-- TASK STATEMENT --
In the material below, the required lines run from the one containing "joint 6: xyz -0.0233" through the one containing "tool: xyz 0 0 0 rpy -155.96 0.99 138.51". Copy those lines exactly, ends included, and nothing else.
------
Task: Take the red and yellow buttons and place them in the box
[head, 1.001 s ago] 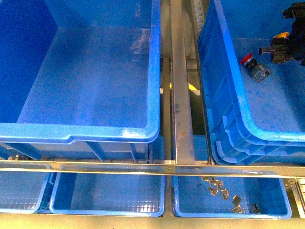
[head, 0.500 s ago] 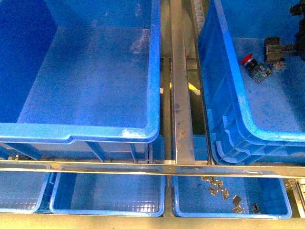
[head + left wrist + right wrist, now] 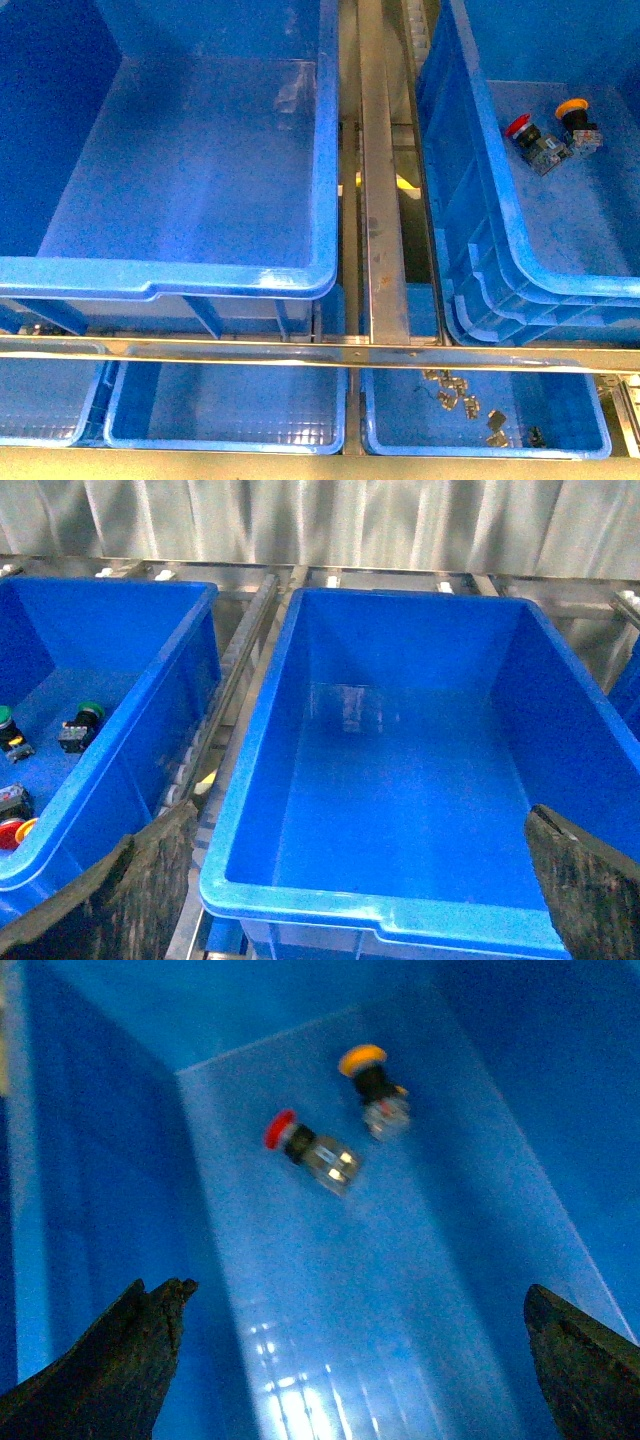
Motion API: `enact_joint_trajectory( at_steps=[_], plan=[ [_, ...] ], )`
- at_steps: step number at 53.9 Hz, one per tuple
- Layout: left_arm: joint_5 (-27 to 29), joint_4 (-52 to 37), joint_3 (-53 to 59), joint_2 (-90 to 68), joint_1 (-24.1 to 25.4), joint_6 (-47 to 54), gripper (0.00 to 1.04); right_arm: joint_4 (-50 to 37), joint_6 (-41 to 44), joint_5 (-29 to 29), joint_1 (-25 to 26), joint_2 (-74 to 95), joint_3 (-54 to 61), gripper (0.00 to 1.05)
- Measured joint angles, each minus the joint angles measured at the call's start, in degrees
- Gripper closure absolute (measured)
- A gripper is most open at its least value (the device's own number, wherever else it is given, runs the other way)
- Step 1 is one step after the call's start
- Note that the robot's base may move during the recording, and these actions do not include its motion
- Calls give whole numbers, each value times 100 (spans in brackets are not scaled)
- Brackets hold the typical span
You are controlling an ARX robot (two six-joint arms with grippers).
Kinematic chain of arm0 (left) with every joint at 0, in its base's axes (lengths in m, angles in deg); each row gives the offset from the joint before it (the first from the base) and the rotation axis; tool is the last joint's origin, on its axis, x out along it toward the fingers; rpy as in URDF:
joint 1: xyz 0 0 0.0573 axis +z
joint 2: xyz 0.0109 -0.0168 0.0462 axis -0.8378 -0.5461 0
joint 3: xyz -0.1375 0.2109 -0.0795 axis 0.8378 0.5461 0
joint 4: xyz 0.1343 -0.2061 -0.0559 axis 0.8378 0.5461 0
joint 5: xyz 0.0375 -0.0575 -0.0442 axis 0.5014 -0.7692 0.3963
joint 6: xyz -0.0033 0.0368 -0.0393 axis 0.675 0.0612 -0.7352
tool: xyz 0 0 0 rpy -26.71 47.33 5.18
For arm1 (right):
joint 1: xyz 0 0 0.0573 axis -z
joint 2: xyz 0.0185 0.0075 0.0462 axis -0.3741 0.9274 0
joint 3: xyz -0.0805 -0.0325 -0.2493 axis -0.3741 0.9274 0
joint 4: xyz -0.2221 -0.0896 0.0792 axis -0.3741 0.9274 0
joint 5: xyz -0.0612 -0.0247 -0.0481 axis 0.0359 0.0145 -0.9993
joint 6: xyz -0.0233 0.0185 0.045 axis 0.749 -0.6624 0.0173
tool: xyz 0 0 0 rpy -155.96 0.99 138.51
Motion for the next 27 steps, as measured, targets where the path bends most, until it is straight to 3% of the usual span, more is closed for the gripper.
enact_joint_trajectory(
  at_steps=[2, 6, 10, 16, 27],
  plan=[
    [0, 0, 0, 0, 0, 0, 8, -295, 63, 184, 68, 55, 85, 8],
    [0, 0, 0, 0, 0, 0, 8, -2719, 1115, 1401, 275, 313, 863, 23],
    [-2, 0, 0, 0, 0, 0, 8, -4350, 2052, 1646, 302, 345, 1541, 39],
    [-2, 0, 0, 0, 0, 0, 8, -4754, 2524, 1650, 328, -136, 1969, 60],
    [-2, 0, 0, 0, 0, 0, 8, -4332, 2763, 1663, 328, -1167, 2634, 102]
  ],
)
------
-- ANSWER SPACE --
joint 6: xyz -0.0233 0.0185 0.045 axis 0.749 -0.6624 0.0173
tool: xyz 0 0 0 rpy -155.96 0.99 138.51

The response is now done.